À Bukavu (Sud-Kivu), on craint qu’une guerre débute dans la province
Afrique

L'Avenir, 13/11/2019

«Il y a un risque de massacres»

Certains craignent une possible opération militaire menée avec les pays voisins au Sud-Kivu. Car «qui va protéger la population locale?»

«J’ai peur que le Sud-Kivu devienne un champ de bataille. Il y a un risque d’embrasement et de massacres à l’encontre de la population.» Ce cri d’alarme nous a été confié lors de notre voyage, la semaine dernière, dans cette province de l’Est de la République Démocratique du Congo (RDC).

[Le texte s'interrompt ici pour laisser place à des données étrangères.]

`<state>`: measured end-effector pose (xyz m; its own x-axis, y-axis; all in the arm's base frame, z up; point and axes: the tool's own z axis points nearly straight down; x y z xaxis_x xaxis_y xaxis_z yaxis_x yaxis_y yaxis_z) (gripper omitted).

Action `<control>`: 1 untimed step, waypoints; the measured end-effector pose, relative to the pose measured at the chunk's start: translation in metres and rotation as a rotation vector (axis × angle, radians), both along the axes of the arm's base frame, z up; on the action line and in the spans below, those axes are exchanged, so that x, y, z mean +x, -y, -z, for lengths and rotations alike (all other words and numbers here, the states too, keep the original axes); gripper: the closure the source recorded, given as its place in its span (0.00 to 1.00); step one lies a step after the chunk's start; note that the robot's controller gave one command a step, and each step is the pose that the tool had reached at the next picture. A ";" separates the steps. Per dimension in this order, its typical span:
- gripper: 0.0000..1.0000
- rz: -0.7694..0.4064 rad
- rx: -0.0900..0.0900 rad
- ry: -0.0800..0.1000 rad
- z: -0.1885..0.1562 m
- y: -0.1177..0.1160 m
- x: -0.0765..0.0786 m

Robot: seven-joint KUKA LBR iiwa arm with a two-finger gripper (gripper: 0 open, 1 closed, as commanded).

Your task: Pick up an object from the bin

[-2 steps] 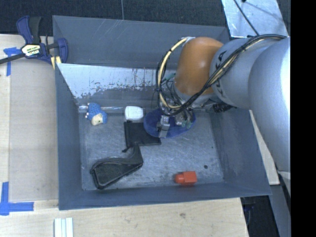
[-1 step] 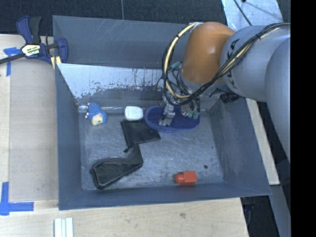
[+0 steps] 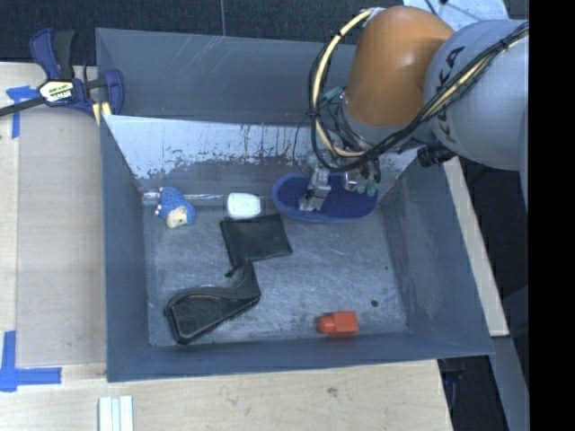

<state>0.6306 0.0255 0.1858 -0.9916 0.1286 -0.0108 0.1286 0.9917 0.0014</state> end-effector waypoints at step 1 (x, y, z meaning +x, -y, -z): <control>1.00 -0.002 -0.001 -0.004 -0.014 0.000 0.001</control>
Offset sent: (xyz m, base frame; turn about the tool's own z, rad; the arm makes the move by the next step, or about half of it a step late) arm -0.0001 0.0000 0.0122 0.0000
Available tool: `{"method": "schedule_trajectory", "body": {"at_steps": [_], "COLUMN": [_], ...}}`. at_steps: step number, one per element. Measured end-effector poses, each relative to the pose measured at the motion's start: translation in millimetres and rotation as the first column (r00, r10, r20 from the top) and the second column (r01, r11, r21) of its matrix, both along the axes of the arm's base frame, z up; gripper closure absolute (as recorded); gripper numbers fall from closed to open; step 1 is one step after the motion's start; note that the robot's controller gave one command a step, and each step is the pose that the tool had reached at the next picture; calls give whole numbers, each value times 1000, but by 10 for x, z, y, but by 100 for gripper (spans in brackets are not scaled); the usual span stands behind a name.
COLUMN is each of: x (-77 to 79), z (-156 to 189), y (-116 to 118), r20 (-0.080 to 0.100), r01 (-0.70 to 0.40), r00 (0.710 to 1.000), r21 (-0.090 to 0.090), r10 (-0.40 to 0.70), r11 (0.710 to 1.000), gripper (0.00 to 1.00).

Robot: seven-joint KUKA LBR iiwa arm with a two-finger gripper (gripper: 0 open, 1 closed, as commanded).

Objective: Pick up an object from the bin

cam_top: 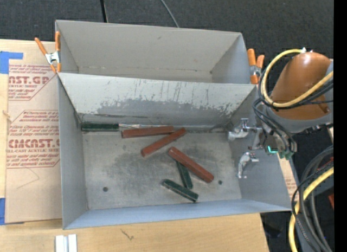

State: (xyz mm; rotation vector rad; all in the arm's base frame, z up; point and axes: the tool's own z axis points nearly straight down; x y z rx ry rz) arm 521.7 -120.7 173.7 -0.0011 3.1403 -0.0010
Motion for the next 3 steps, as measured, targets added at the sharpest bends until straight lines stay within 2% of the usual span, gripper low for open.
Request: {"method": "schedule_trajectory", "body": {"at_steps": [1, 2, 3], "x": [0, -110, -110], "z": [0, -986, -985], "y": [1, 489, 490], "r20": [0, 3, 3], "r01": [0, -5, -5], "r00": [1000, 1000, 1000], "r21": [0, 0, 0], "r10": [0, 5, 5], "r11": [1000, 1000, 1000], "gripper": [0, 100, 100]}}
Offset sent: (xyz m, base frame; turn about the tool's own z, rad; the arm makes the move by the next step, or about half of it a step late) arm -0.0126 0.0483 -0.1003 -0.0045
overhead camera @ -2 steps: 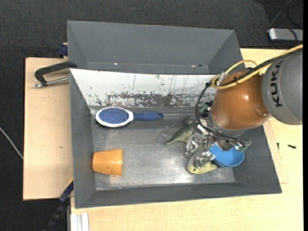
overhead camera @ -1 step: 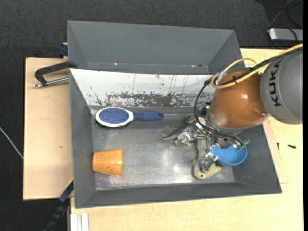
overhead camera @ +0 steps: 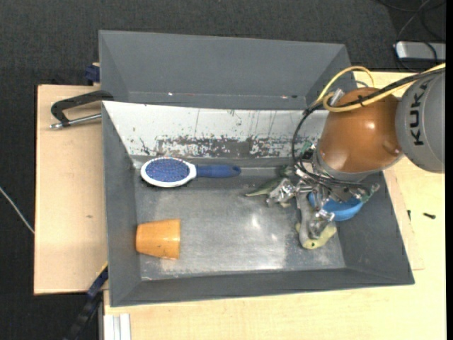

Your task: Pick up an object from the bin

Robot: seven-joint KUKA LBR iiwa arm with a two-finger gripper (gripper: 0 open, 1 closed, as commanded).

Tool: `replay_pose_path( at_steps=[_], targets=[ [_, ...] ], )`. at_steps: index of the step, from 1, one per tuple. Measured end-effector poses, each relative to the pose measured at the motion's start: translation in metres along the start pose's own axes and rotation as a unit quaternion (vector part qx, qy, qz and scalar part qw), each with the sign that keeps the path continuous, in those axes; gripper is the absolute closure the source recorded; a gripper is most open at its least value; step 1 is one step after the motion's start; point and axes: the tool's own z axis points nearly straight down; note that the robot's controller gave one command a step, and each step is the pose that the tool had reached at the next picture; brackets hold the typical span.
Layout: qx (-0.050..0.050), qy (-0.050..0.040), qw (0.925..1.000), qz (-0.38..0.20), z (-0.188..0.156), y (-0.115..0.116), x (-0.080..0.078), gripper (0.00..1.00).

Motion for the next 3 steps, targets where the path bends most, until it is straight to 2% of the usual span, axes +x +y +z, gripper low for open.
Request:
replay_pose_path(
  at_steps=[1, 2, 3],
  targets=[
    [-0.009, 0.0016, 0.9778, -0.209, 0.004, -0.036, 0.003, 0.00],
    [-0.011, -0.0075, 0.9438, -0.330, 0.003, -0.049, 0.009, 0.00],
    [-0.005, 0.0021, 0.9441, -0.330, 0.001, -0.059, 0.017, 1.00]
  ],
)
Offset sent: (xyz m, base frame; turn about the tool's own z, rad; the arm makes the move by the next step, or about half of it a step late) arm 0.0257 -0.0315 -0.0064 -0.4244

Philippe Hensmans, le directeur de la section belge francophone d’Amnesty International, indique que «la situation est vraiment désastreuse dans toute la région. Il n’y a aucune stabilité là-bas. Mais malheureusement, ce n’est pas nouveau.»

Des sources locales indiquent qu’actuellement, la situation est chaotique dans le Sud du Sud-Kivu, du côté de Mulenge, Baraka et Fizi notamment, que ce soit dans la plaine ou dans les plateaux. Les milices armées, locales ou étrangères, y terrorisent la population. «Quand la nuit tombe, les habitants ne savent pas s’ils vont se réveiller le matin.»

Le nouveau président Félix Tshisekedi, en fonction depuis neuf mois, a promis d’éradiquer les groupes armés présents dans l’Est de la RDC, au Nord et au Sud-Kivu. Cet été, lors du Sommet de la Southern African Development Community, en Tanzanie, il a demandé le soutien des pays voisins (Rwanda, Burundi et Ouganda) afin de créer une coalition régionale pour combattre ce fléau.

Mais le déploiement d’armées étrangères en RDC est une solution dont les habitants ne veulent pas, par crainte d’un bain de sang du côté des civils. «Qui va protéger la population?»

Certains doutent des intentions réelles des armées étrangères, soulignant qu’elles pourraient venir pour exploiter le sous-sol riche en minerais. Et qu’in fine, elles occupent l’Est de la RDC.

En outre, l’identification des groupes à combattre semble une mission bien ardue, les pays de la région s’accusant mutuellement de soutenir des milices présentes en territoire congolais.

Aucune décision n’a encore été prise pour concrétiser cette force régionale. Du côté politique congolais et de l’armée congolaise, il y a eu des démentis, souligne d’ailleurs Jean-Claude Willame, professeur émérite de l’UCLouvain et spécialiste de la région.

«Notre armée pourrait mener seule cette opération si on lui en donnait les moyens», assure un informateur congolais.

Tanguy de Wilde, professeur de relations internationales à l’UCLouvain, se montre plus prudent. «La question est de savoir si la RDC en a la capacité avec une force armée qui doit être aguerrie et non corrompue.»

Toujours est-il que selon cet expert, la RDC doit négocier avec ses voisins pour stabiliser la région, chacun étant tributaire des autres en matière de sécurité et de maîtrise du territoire et des frontières.

«Il faudrait que les présidents de la RDC, du Rwanda, de l’Ouganda, du Burundi et de la Tanzanie se réunissent et proposent des pistes de solutions. On a besoin de la paix», implore une de nos sources.